The conference takes place on March 11, 2010. For more information and to register (fees are really small!), goto http://www.10gen.com/events.

Borislav Iordanov will be on the graph databases panel as well as on the live hacking session later in the afternoon. The talk will focus on real world graph database applications and reveal some of the interesting architectural bits behind HyperGraphDB. More extensive chats and demos during the live session.
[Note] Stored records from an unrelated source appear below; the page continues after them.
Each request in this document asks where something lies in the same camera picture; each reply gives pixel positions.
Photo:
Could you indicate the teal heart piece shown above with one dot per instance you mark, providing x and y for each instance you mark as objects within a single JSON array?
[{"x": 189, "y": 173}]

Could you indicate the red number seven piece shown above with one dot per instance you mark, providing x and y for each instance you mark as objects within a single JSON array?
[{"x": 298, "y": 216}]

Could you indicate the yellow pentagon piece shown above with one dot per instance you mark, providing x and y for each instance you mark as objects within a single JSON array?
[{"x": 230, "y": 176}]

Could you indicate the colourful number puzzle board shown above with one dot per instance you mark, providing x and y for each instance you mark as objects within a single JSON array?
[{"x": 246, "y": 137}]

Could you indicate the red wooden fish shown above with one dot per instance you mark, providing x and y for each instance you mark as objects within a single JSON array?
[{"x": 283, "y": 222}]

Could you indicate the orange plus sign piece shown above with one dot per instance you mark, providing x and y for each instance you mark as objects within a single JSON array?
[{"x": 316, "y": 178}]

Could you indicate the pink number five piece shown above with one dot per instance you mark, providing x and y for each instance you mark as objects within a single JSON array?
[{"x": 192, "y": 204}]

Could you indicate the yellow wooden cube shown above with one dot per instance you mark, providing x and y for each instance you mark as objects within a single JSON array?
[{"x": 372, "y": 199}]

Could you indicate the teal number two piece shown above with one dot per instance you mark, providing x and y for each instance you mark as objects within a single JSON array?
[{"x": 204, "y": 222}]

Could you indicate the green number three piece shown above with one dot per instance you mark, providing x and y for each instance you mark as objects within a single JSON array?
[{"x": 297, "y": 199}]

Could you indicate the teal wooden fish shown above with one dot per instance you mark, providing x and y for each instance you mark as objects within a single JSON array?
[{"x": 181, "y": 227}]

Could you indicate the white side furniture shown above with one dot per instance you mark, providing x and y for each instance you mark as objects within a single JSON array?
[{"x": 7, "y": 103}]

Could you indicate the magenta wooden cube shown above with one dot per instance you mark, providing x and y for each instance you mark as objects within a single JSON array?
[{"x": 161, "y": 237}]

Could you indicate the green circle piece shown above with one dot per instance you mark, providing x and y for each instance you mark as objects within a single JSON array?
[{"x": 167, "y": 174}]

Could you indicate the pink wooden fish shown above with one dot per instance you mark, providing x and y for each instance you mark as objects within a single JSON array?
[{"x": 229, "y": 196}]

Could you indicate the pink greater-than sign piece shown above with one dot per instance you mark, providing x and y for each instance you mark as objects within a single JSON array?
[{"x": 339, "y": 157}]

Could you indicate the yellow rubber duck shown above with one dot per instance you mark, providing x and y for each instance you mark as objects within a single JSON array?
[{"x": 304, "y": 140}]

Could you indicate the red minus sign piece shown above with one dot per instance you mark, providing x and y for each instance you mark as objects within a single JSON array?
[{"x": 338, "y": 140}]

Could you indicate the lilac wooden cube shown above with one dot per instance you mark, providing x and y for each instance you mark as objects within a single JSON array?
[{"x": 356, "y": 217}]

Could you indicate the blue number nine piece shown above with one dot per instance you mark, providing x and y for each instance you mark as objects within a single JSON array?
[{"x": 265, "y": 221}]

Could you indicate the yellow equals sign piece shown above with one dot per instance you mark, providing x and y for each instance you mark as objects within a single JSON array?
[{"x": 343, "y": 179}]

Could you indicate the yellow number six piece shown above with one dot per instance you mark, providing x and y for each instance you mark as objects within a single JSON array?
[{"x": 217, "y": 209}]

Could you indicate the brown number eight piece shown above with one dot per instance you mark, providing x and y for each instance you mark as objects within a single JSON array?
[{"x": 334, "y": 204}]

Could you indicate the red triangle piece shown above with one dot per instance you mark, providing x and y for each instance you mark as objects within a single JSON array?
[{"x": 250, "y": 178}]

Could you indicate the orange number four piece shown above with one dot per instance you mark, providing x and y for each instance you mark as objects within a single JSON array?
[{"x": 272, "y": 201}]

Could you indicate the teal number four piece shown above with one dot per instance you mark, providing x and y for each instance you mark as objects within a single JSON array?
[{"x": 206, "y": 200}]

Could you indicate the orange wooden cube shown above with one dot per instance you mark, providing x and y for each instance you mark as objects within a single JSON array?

For more information on HyperGraphDB, visit http://www.kobrix.com/hgdb.jsp

7 comments:

  1. As its the 12th I guess the conference has taken place, links I will be following up.
    There are a few questions I have.
    1. Can you point me towards any comparison of NeoDB and Hypergraphdb, do they cover the same ground? How do they differ?
    2. The relationship between graph databases and
    2.1. OWL, how would OWL be consumed, or would it?
    2.2. more generally RDF, and then XML, after all there are XML databases that parse in the XML. How do they compare? I'm sure I have missed something(s), but what?
    3. One of the problems I have encountered is in keeping various .properties files aligned. One approach is to use something like magic lenses such as the augeas implementation. But, at the same time, I have wanted to rewrite these properties out of their ANT context into a Maven POM context. A job for hypergraphdb? Ideas?
    4. Moving on, I have noticed the fascinating post about using hypergraphdb to create a neural net.
    4.1. Would you agree that what is happening here is in line with Rickard Öberg? http://www.qi4j.org/ for background and http://www.qi4j.org/qi4j/351.html where he discusses the relationship between algorithms and OOP. BTW, he also arrives at the need for atoms and mentions the same focus, the business case, that you emphasise in your background paper, Rapid Software Evolution.
    4.2. I notice that Neo4J has an example of a spreading activation algorithm (token passing), http://wiki.github.com/tinkerpop/gremlin/pagerank - I expect this means that either db could also be used to implement Random Indexing - sparse matrices - as developed by P. Kanerva and M. Sahlgren
    Some of this may be touched on in the Disko project. Again, ideas?
    Sorry for such a long comment, but not sure how/if to email privately.

    ReplyDelete
  2. Hi semanticC,

    A good place to discuss HyperGraphDB would be the discussion forum:

    http://groups.google.com/group/hypergraphdb?hl=en

    This is a long list of topics raised indeed :) Let me try to cover them one by one, perhaps in separate responses:

    1) Such comparison should ideally be done independently and I am not aware of any. For starters, HyperGraphDB has much more general data model than Neo. In fact, the name is maybe a bit misleading from a functionality perspective because now it's being labeled as "another graph database", which it is, but it is also OO database, a relational database (albeit nonsql) etc. In HyperGraphDB, edges point to an arbitrary number of things, including nodes and other edges Neo is a classical graph of nodes and directed edges between any two nodes. In addition, HGDB has a type system while Neo doesn't. So HGDB has in effect a dynamic schema that you can introspect, reason about and change. Besides the data models, the storage models are quite different: HyperGraphDB has a general two-layered architecture where a big part of the storage layout can be customized. Neo uses linked lists to store its graph and claims that this makes faster traversals (probably true) and that this is all you need to do with a graph, you don't need indices, pattern mining etc. (here, I disagree). HGDB relies heavily on a lot of indexing for more complicated graph-related queries & algorithms. In sum, HyperGraphDB has pretty much the most versatile data model I know of, and subsumes Neo and others easily. Weather that sort of generality comes at the expense of performance remains to be seen. As you've probably realized from the neural net post, HGDB gives you more representational choices so performance has to be measured more globally, at an application level, through a design that makes intelligent use of what HGDB has to offer.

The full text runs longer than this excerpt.